Understanding of the pathogenesis of pernicious anaemia increased over subsequent decades. It had long been known that the disease was associated with defects in the gastrointestinal tract: patients suffered from chronic gastritis and lack of acid secretion (achlorhydria). It is known that transport of physiological amounts of vitamin B12 depends on the combined actions of gastric, ileal and pancreatic components. The gastric moiety was discovered and named ‘intrinsic factor’ by William Castle in 1930. A further important advance was made in the early 1960s by Doniach with the recognition that pernicious anemia is an autoimmune disease.

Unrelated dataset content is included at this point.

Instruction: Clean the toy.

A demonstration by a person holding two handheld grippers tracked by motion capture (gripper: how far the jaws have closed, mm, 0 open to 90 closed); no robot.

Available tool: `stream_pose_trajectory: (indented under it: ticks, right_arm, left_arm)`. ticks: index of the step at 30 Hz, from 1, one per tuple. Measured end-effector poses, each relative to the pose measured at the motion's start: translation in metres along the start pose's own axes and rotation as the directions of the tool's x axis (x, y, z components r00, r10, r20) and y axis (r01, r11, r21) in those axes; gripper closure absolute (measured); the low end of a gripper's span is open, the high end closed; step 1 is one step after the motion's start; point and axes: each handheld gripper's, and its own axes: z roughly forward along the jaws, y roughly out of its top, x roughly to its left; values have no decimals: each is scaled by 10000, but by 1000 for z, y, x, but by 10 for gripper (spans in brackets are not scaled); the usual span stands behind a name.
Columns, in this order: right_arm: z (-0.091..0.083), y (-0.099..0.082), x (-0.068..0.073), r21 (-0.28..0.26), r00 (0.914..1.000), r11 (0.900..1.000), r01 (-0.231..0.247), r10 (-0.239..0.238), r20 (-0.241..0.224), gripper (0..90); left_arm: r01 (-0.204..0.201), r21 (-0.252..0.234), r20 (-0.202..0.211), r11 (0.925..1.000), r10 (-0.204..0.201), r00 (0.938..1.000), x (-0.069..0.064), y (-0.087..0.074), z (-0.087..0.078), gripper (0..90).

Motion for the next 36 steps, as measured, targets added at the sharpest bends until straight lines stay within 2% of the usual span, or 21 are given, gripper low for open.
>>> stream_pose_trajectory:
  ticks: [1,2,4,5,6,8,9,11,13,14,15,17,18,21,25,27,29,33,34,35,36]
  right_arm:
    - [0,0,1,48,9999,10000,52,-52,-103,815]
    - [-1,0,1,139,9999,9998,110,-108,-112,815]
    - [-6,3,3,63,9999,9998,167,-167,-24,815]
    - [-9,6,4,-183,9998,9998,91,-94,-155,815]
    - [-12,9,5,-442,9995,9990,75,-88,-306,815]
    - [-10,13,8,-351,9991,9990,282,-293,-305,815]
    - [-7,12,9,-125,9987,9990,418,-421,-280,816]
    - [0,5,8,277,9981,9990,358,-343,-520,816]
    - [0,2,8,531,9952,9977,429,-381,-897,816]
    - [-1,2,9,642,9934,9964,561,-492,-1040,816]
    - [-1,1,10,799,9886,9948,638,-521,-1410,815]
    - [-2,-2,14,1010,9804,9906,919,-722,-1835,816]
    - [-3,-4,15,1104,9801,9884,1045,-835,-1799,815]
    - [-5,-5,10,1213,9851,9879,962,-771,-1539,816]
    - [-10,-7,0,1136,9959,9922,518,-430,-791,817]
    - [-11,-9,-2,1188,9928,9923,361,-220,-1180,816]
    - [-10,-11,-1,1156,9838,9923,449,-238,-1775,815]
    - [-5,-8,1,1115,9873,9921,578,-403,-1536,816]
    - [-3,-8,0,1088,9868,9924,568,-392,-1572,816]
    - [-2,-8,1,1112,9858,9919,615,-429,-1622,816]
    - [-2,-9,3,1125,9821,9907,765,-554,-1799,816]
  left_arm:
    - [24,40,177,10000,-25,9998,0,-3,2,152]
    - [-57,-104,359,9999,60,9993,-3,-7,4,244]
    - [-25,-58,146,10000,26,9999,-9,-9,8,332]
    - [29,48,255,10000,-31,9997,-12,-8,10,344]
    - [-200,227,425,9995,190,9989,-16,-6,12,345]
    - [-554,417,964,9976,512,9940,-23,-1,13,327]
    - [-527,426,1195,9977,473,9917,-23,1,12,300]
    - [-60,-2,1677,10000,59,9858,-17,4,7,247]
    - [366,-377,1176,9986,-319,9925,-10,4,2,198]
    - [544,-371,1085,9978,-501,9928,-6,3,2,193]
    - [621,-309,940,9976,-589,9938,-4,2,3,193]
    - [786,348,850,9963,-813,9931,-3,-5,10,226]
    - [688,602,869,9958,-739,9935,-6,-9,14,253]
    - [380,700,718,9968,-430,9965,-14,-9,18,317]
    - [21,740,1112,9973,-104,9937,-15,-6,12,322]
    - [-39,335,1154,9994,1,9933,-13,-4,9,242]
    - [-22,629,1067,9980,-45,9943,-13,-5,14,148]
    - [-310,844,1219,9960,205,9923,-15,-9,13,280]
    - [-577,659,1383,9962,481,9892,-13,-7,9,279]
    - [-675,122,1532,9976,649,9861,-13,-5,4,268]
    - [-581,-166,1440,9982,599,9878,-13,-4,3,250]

Pernicious anemia is eventually treated with either injections or large oral doses of B12, typically between 1 and 4mg daily.

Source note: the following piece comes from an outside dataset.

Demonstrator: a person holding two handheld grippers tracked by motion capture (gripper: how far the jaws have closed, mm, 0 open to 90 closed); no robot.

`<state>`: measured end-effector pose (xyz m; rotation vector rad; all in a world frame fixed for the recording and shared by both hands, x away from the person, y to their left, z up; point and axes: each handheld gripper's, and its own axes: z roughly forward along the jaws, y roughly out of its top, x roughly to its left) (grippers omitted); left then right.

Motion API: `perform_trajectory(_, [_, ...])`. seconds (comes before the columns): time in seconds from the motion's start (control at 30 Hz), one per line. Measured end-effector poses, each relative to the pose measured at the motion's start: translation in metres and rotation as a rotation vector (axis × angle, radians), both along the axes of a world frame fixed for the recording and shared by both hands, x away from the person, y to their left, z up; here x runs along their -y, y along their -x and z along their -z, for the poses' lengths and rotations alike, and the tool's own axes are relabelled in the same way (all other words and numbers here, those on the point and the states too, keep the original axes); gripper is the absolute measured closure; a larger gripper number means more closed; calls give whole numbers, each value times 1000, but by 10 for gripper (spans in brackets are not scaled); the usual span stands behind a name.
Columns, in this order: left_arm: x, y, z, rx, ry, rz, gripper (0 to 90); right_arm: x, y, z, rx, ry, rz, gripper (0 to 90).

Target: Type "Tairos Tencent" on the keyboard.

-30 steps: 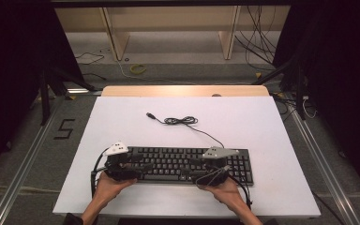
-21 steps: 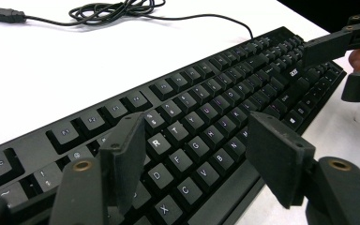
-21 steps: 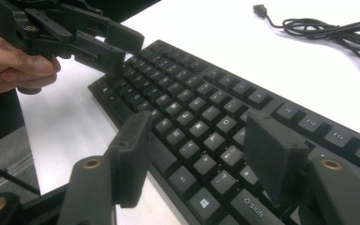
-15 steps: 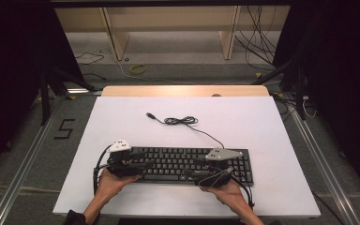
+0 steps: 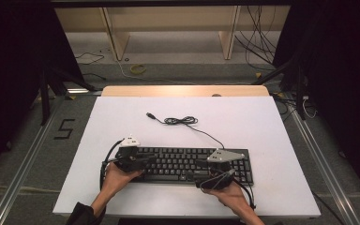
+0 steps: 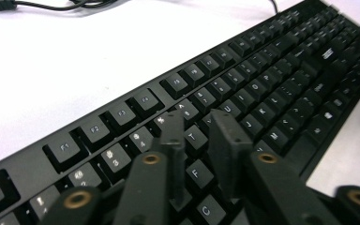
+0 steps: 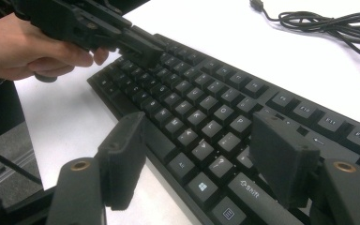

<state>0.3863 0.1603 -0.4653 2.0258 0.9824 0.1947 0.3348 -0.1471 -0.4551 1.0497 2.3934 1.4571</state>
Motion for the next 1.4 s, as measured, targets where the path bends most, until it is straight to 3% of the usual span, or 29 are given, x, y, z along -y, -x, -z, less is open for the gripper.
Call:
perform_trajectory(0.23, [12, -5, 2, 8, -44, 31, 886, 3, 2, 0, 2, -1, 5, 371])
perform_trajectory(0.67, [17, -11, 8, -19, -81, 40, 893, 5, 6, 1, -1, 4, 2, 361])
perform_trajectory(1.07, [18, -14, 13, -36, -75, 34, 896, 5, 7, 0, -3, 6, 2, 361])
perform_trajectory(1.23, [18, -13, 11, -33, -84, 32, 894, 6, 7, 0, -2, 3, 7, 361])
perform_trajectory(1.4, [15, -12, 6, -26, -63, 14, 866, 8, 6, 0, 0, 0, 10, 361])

Although oral megadoses and intramuscular injections are the most common methods of treatment currently available, several novel methods are being tested, with high promise for future incorporation into mainstream treatment methods. As injections are unfavourable vehicles for drug delivery, current research involves improving the passive diffusion across the ileum upon oral ingestion of cobalamin derivatives. Researchers have recently taken advantage of the novel compound sodium N-[8-(2-hydroxybenzoyl)amino]caprylate (SNAC), which greatly enhances both bioavailability and metabolic stability. SNAC is able to form a noncovalent complex with cobalamin while preserving its chemical integrity. This complex is much more lipophilic than the water-soluble vitamin B12, so is able to pass through cellular membranes with greater ease.
Recombinant intrinsic factor
Another method for increasing absorption through the ileum is to ingest a Cbl complex to which IF is already bound. The lack of intrinsic factor produced by the patient's body can be supplemented by using synthetic human IF produced from pea plant recombinants. However, in cases where IF-antibodies are the reason for malabsorption across the ileum, this treatment would be ineffective.
Sublingual treatments have also been postulated to be more effective than oral treatments alone. A 2003 study found, while this method is effective, a dose of 500 μg of cyanocobalamin given either orally or sublingually, is equally efficacious in restoring normal physiological concentrations of cobalamin.